Key players in Tanzania’s tourism and hospitality industry and the country’s National Assembly have agreed to work hand in hand in guaranteeing the industry with the due priority it needs for driving the national economy.
The Tanzania Association of Tour Operators (TATO) and Hotel Association of Tanzania (HAT) delegation recently engaged Parliament Speaker Job Ndugai in Dodoma in their latest attempt to lobby for fair treatment of the industry.
Thanks to the USAID PROTECT for building the capacity of TATO, an umbrella organization with over 300 members, it became an efficient advocacy agency for the tourism sector.
During their round-table discussion with the Speaker, the TATO and HAT team briefed Mr. Ndugai on a rough patch the multi-billion-dollar industry is passing through as a result of unfriendly and inconsistent policies.
“The industry needs the intervention of your august office now [more] than ever before,” the TATO Trustee and founder Chairman, Mr. Merwyn Nunes, told him.
A myriad of taxes and levies imposed on the industry were not only making the business environment unfriendly but also tagging Tanzania globally as a non-competitive tourism destination, Mr. Nunes explained.
Going by available records, a tour operator in Tanzania is subjected to 32 different taxes, including business registration, regulatory licenses fees, entry fees, income taxes, and annual duties for each tourist van.

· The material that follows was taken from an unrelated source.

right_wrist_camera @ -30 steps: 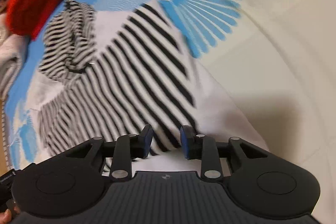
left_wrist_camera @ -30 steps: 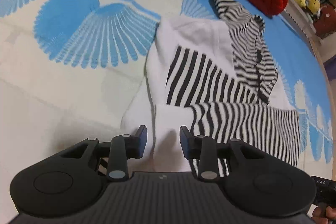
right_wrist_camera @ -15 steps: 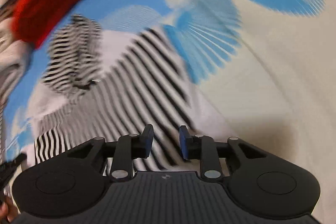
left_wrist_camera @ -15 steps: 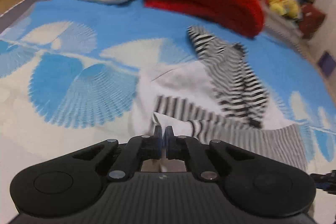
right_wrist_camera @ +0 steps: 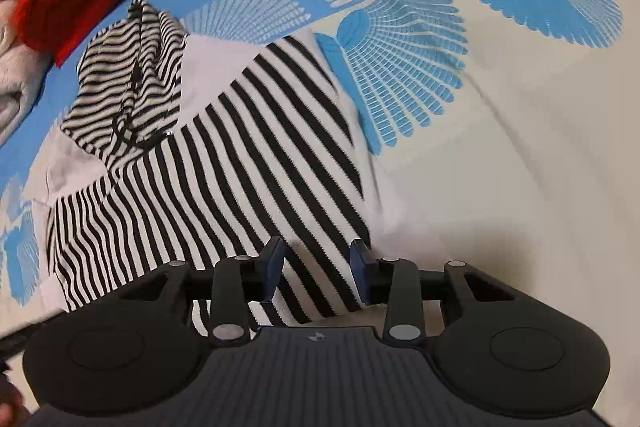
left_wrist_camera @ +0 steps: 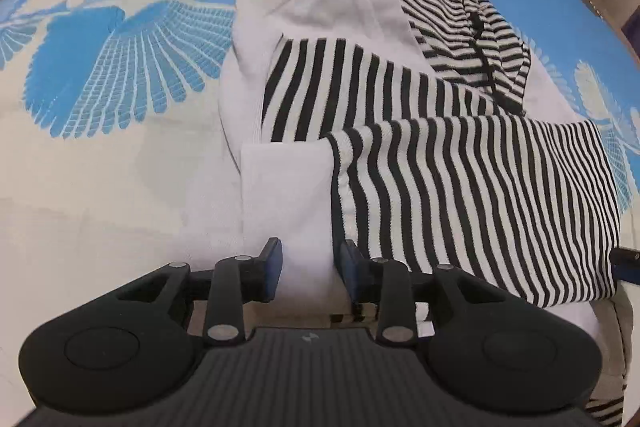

Findings of a study on Tanzania’s tourism sector indicate that administrative burdens of completing the license tax and levy paperwork alone place a heavy cost on businesses in terms of time and money.
A tour operator, for instance, spends over 4 months to accomplish regulatory paperwork, let alone tax and license paperwork consuming a total of his 745 hours per year.
An average annual cost of personnel completing regulatory paperwork per local tour operator stands at $1,300 a year, the joint study by the Tanzania Confederation of Tourism (TCT) and BEST-Dialogue shows.
“We really need new ways and means, especially at policy-making levels, if the industry is to turn around the economy,” chipped in the TATO Vice-Chairman, Mr. Henry Kimambo.
The major concern of the HAT Chief Executive Officer, Ms. Nura-Lisa Karamagi, was over the Ministry of Livestock Development and Fisheries’ inspections embarrassing investors in hotels and campsites with unfair penalties for insignificant deficits.
Notwithstanding challenges facing the industry, tourism and hospitality earn Tanzania’s economy about $2.05 billion per annum, equivalent to 17 percent of the country’s GDP.
TATO CEO, Mr. Sirili Akko, said tourism is a sure way to turnaround the country’s economy because it is not consumptive.
“Tourists come just to see for their eyes and take photos and leave behind $2 billion annually. It is high time we give tourism its due attention for it to grow and spur other sectors of the economy,” Mr. Akko noted.
Speaker Ndugai expressed his gratitude to the TATO and HAT delegation for its initiative, as he pledged to support its bid of turning tourism into a national priority sector.
Mr. Ndugai called on TATO and HAT to sustain the partnership they forged with the House in a bid to resolve the investment climate hiccups and other challenges denying tourism national priority.
According to its national 5-year marketing blueprint, Tanzania anticipates hosting 2 million tourists by the end of next year, boosting its revenue from the current $2 billion to nearly $3.8 billion.